Monday, March 16, 2015

The Great American Desert - Move Along Folks...

by Pam Hillman

I’ve always found it interesting that so many of the early pioneers completely passed up The Great Plains in favor of California and Oregon. From my modern day viewpoint, I just never could understand why.

But Eureka, I have found the answer!

I discovered that the early expeditions of Lewis and Clark, Zebulon Pike, and Stephen Long followed the rivers—the Missouri, the Arkansas, the Platte, and the Canadian—mapping out trails across the plains to Oregon, California, and Santa Fe, areas that had been settled by seagoing vessels. However, on their track westward, these explorers documented the vegetation, animal life, and information about the Indians living in the American heartland.

The Great Plains includes parts of Colorado, Kansas, Montana, Nebraska, New Mexico, North Dakota, Oklahoma, South Dakota, Wyoming, and Texas, as well as parts of Canada. For the sake of today’s post, the bulk of the pioneers travelled the Oregon Trail, so might have passed through what we know as Nebraska, possibly Kansas, SE Colorado, Wyoming. Those areas are desirable places to live now, so what kept the pioneers from settling on the plains from the very beginning? Why the mad rush to Oregon or California while bypassing the plains?

Because they didn’t think of the area as The Plains. They’d been conditioned to view the area as (cue the ominous music) THE GREAT AMERICAN DESERT!!!

In his expedition of 1819-1820, Major Stephen H. Long prepared a map where he broadly designated The Great Plains as the Great American Desert, and that’s where the problem started—well, maybe not literally with Major Long, but the moniker stuck. And from that point forward, numerous maps drawn up between the 1820-1850s describe the area as a desert and completely uninhabitable.

Colonel Richard Irving Dodge says in his book, The Hunting Grounds of the Great West, “When I was a schoolboy my map of the United States showed between the Missouri River and the Rocky Mountains a long and broad white blotch, upon with was printed in small capitals “THE GREAT AMERICAN DESERT – UNEXPLORED.”

Zebulon Pike went so far as to say, “These vast plains of the western hemisphere may become in time as celebrated as the sandy deserts of Africa.”

Greeley stated that timber could not be grown because (he believed) the wind blew so hard. He also felt the “desert” was steadily enlarging its borders.

Is it any wonder the American public saw the plains as a vast, dry, horrible, terrible no good place to put down roots and invest their futures?

From one map to another and over a period of 30 to 40 years, the seeds were firmly planted in people’s minds that the area was a vast wasteland, and not good for much other than a road to the fertile lands of Oregon or California. It would take years to erase that image.
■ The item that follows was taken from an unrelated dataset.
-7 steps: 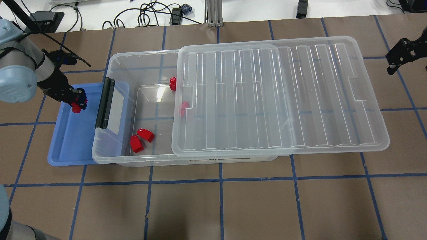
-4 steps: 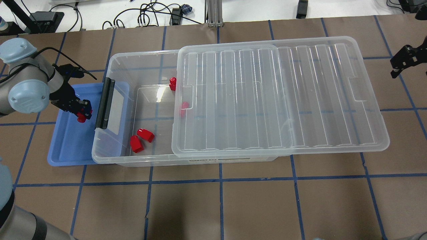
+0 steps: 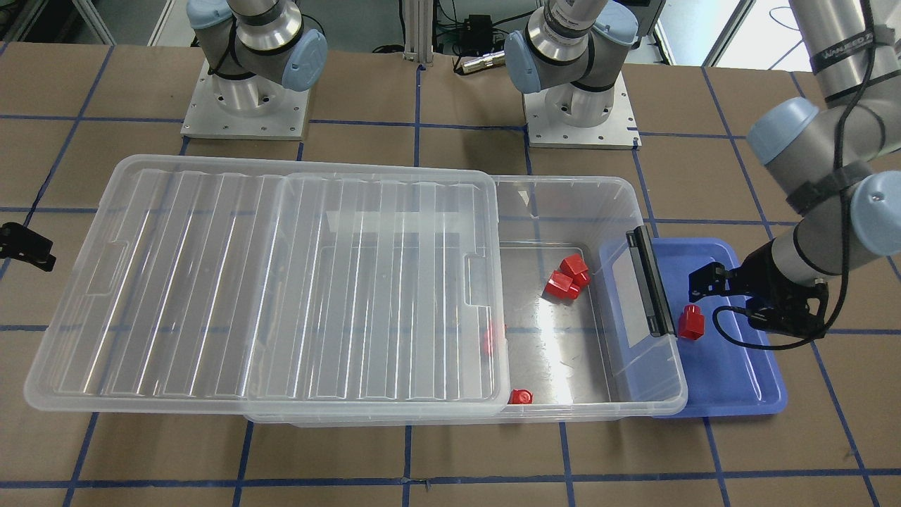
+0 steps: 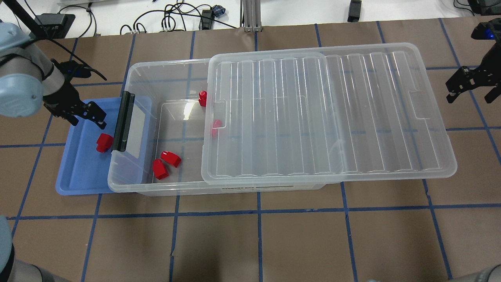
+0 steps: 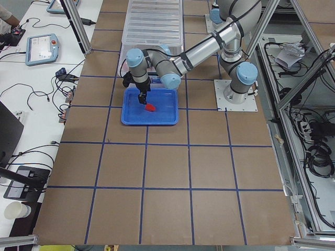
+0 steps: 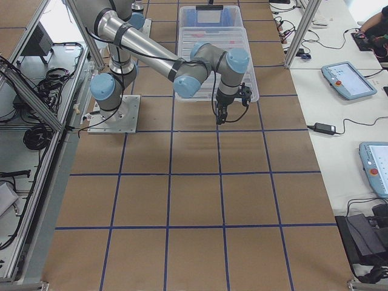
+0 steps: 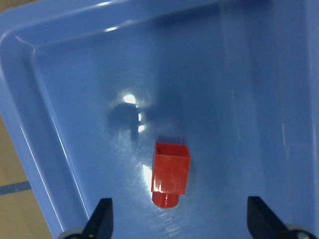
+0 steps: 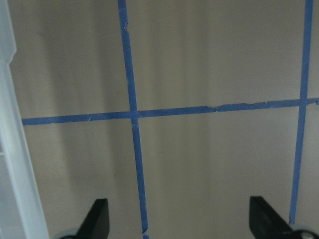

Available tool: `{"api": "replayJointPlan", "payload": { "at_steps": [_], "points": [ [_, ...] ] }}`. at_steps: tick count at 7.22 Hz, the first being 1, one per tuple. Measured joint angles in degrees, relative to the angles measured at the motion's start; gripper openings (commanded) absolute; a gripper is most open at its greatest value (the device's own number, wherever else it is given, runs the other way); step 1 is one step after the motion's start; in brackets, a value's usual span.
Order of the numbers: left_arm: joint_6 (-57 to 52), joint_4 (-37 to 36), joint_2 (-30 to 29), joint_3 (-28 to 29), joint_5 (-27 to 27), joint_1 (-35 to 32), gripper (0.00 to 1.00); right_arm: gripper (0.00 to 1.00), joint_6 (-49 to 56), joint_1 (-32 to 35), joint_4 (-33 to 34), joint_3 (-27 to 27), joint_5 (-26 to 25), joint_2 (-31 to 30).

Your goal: Place red block in blue tray from box

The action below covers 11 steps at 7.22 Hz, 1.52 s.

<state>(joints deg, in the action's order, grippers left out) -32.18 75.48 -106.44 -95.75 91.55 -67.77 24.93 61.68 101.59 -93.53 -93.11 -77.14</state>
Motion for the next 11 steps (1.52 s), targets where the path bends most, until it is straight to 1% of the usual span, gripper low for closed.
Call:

In the early years, pioneers marched westward nearly 2000 miles with blinders on, ignoring the beauty, the rich black dirt, and the opportunity to homestead the very land they trampled in their haste to get to the “promised land” on the distant shore.
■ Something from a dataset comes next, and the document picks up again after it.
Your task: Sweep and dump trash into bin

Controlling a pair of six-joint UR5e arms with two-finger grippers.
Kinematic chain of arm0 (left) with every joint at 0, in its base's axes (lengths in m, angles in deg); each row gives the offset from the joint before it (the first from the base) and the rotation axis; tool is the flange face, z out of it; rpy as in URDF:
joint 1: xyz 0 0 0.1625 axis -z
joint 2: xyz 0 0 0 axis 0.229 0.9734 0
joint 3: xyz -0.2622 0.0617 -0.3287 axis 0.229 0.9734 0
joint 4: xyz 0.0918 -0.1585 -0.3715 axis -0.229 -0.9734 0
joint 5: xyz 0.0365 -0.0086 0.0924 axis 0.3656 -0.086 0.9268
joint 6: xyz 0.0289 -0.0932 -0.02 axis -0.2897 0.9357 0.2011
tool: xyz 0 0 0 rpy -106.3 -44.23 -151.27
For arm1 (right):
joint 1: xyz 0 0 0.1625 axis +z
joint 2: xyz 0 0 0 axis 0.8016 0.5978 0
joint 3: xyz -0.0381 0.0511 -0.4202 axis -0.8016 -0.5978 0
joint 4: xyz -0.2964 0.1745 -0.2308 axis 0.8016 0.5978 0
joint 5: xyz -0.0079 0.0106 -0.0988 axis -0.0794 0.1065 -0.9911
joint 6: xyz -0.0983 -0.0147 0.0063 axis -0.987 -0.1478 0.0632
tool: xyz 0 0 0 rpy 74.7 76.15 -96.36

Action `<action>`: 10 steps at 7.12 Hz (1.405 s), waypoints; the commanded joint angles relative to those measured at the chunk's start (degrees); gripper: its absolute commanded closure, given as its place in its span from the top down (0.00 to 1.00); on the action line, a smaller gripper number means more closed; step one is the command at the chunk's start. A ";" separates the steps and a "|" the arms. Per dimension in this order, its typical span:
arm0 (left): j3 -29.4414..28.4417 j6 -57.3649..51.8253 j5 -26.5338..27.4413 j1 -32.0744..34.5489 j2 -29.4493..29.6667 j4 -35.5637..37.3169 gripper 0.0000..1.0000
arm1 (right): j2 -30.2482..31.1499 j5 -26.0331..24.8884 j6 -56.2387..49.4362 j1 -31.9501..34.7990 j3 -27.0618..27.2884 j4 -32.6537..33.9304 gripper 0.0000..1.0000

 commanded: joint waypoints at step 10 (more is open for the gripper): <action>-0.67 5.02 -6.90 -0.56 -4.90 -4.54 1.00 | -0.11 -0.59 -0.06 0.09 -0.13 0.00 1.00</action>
Again, from our enlightened state in 2015, it’s hard for us to imagine why they’d do this, but keep in mind that these travellers had their sights on the well watered, wooded, rolling hills that were similar in terrain and natural resources to the land they were familiar with back East. I suppose if you think about it, it makes sense.
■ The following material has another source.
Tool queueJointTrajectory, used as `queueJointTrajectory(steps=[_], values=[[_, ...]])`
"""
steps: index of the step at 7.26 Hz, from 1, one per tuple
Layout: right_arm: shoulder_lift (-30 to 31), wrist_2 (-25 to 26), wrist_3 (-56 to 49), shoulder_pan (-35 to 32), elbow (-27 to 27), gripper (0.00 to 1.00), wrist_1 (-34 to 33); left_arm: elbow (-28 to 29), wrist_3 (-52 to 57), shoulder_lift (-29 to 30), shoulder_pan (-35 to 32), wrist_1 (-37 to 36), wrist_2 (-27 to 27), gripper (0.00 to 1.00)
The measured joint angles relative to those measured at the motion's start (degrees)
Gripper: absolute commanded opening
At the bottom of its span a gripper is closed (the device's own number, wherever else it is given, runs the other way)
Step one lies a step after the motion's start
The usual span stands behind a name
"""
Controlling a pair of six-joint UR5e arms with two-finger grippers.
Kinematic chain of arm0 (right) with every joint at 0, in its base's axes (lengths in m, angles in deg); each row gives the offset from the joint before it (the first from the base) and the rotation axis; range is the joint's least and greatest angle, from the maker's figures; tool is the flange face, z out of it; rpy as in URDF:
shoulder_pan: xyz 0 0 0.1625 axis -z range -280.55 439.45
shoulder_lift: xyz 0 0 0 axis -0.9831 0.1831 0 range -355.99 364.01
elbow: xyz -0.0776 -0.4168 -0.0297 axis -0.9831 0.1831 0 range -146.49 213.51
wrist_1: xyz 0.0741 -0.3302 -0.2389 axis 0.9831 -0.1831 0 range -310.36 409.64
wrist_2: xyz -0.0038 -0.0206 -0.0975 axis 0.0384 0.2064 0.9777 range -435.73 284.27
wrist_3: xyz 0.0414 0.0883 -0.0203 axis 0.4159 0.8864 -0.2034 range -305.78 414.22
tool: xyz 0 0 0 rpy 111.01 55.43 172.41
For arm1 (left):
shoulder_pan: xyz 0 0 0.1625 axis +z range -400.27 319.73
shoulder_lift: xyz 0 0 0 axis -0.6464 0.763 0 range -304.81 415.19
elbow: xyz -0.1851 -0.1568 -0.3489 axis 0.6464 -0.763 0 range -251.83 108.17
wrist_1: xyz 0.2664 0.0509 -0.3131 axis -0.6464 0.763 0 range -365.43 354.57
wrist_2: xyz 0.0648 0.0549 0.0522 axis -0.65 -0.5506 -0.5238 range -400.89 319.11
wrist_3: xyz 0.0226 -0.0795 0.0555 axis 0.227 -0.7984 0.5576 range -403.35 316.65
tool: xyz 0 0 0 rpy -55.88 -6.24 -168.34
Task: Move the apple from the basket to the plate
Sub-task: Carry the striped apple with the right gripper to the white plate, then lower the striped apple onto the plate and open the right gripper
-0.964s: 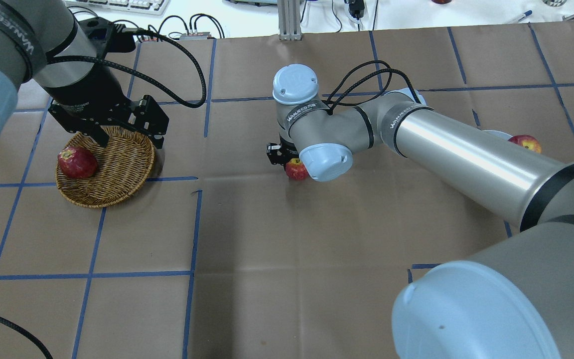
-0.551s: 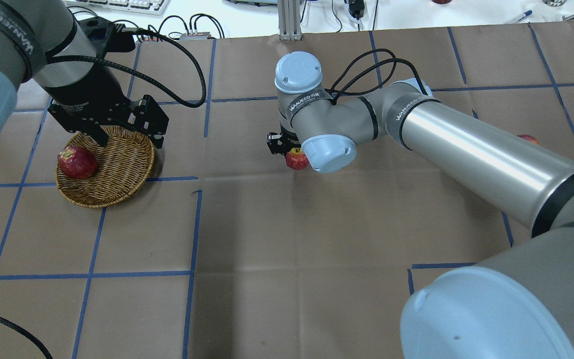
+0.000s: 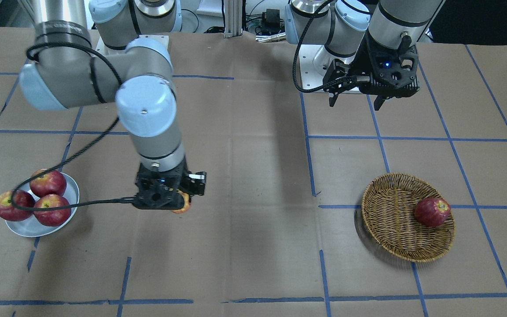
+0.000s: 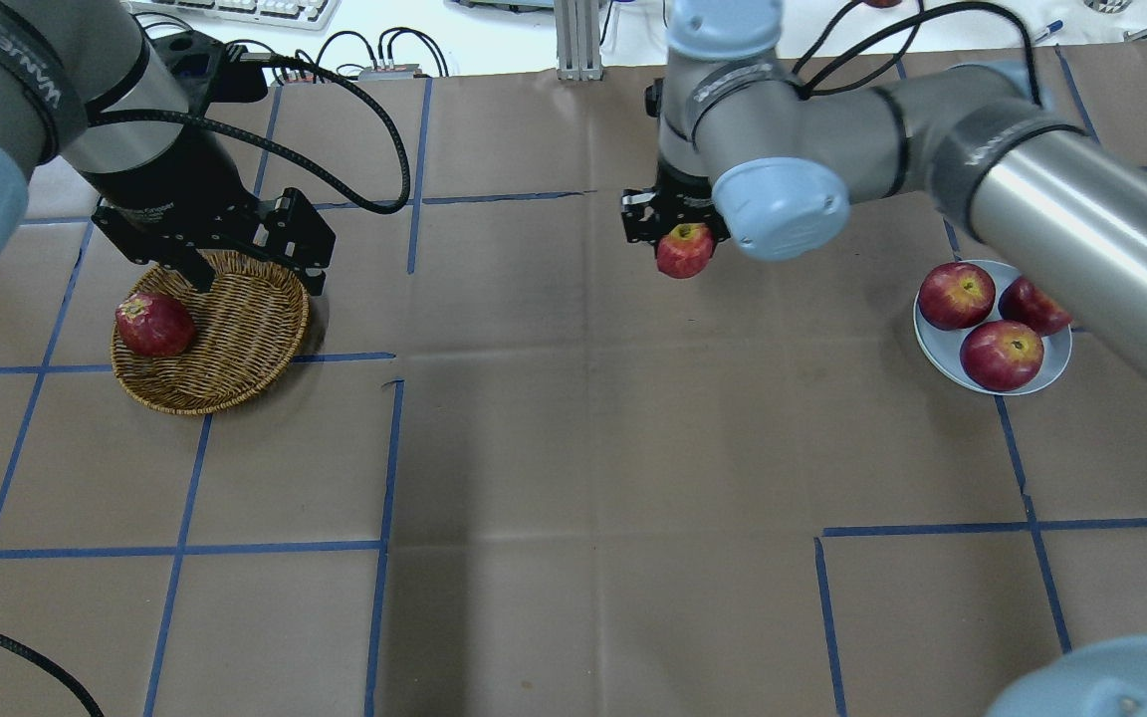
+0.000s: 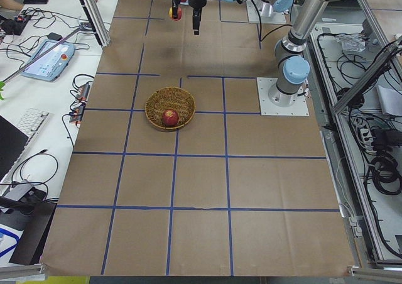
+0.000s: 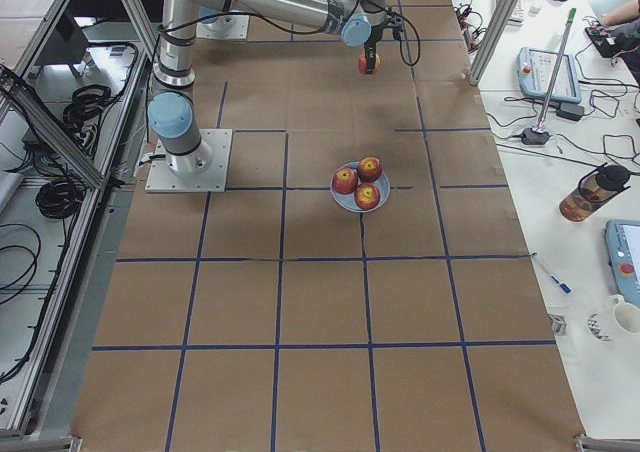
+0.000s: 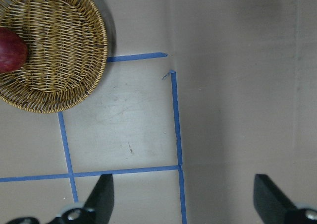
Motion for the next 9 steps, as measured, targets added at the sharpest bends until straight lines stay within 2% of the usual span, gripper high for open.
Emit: queueJointTrajectory(steps=[3, 5, 9], values=[[7.4, 0.0, -25.4, 17.6, -7.4, 0.58, 2.6, 0.0, 0.0, -0.2, -0.1, 0.0, 0.0, 0.99], [7.7, -0.2, -39.7, 27.9, -10.1, 0.58, 1.9, 0.0, 0.1, -0.6, -0.1, 0.5, -0.1, 0.99], [2.2, 0.1, -47.8, 32.2, -10.7, 0.59, -5.5, -1.5, -0.4, -2.1, -0.6, 2.9, 0.1, 0.99]])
The very fact that the pioneers were wary of The Plains is the reason the Oregon Trail even exists. If the region had been heavily forested and crisscrossed with streams and rivers and populated with all manner of animals and vegetation ripe for the picking, the pioneers would have slowly continued their migration westward instead of making the huge jump over The Plains from the East to the West.

As more pioneers spilled westward, more of them realized the vast opportunities they were leaving untouched. In the 1850s, a concentrated effort was made by the US government and enlightened visionaries to turn the image of the Great American Desert around, and The Great Plains and The Homestead Acts was born. Settlers poured into the region and a whole new era began.


Just think what would have happened if Major Long had wrote on his map THE GREAT AMERICAN PLAINS.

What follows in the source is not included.